#### REQUIREMENT:
From the first line down to the one containing "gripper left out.", reproduce the entries below exactly and leave out the pictures.

#### INFORMATION:
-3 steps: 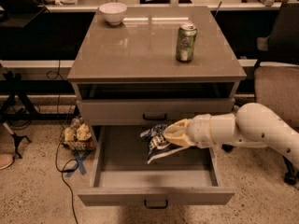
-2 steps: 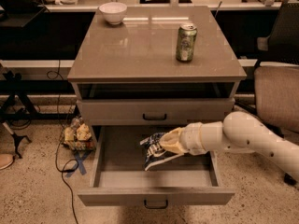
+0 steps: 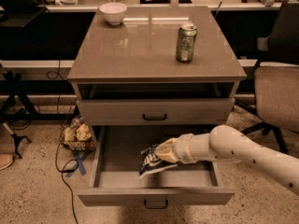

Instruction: Place blue chip bag into middle drawer

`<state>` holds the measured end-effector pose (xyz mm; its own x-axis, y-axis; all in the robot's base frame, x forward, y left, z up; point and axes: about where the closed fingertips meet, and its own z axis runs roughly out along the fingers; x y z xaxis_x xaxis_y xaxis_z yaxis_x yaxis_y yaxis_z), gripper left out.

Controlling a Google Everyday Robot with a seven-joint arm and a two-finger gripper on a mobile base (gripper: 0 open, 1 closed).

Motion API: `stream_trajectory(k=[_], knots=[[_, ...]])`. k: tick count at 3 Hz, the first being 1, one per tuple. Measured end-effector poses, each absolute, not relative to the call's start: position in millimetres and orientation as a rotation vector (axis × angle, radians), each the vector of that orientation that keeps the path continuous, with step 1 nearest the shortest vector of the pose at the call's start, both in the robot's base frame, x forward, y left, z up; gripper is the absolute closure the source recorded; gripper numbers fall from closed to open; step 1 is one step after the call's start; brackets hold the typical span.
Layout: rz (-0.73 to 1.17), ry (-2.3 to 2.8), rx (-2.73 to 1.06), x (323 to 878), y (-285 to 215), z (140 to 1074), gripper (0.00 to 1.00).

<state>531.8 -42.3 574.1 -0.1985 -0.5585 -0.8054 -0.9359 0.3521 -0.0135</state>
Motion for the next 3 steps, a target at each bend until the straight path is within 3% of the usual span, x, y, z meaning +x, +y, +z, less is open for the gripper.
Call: stream_trajectory(k=[1, 2, 3], knots=[[0.654, 1.894, -1.275, 535, -38, 560, 0.11], [0.665, 1.908, -1.25, 537, -39, 551, 0.0], [0.678, 1.914, -1.226, 538, -45, 547, 0.0]])
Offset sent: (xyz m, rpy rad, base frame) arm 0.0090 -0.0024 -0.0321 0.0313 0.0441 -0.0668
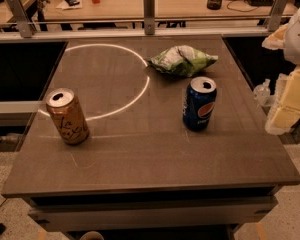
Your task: Knock orange can over
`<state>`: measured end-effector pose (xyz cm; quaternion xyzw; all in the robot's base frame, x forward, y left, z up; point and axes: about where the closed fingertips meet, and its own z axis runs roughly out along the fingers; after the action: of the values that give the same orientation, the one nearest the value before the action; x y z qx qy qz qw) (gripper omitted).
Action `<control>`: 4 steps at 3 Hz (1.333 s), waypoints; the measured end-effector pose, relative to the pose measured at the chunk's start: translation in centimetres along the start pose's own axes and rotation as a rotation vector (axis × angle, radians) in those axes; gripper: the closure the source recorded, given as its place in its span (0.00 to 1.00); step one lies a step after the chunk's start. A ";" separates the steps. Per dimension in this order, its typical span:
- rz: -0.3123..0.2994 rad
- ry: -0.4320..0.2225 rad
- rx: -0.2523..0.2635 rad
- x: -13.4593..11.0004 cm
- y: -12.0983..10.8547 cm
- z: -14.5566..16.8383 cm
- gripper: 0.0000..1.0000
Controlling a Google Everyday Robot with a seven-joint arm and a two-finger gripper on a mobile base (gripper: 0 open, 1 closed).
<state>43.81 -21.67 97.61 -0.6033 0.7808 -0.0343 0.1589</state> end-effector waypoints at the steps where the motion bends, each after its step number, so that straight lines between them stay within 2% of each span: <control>1: 0.000 0.000 0.000 0.0 0.0 0.0 0.00; 2: 0.007 -0.041 0.003 -0.5 0.1 -0.1 0.00; 3: 0.006 -0.138 0.006 -2.4 0.5 -0.4 0.00; 4: 0.025 -0.302 0.006 -6.2 1.1 -1.2 0.00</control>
Offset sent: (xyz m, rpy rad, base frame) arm -0.0002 0.0105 -0.0004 0.0905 -0.0080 0.0072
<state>43.84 -15.64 99.72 -0.5912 0.7554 0.0567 0.2768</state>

#### ANSWER TO THIS TASK:
-3 steps: 
-2 steps: 
+0 steps: 

Instruction: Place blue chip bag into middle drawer

`<state>` holds the measured end-effector pose (xyz mm; its own x-axis, y-axis; all in the robot's base frame, x forward, y left, z up; point and axes: about where the closed fingertips meet, and its own z axis runs roughly out along the fingers; x y z xaxis_x xaxis_y xaxis_z yaxis_x yaxis_y yaxis_z), gripper left out.

The exercise requires no further answer.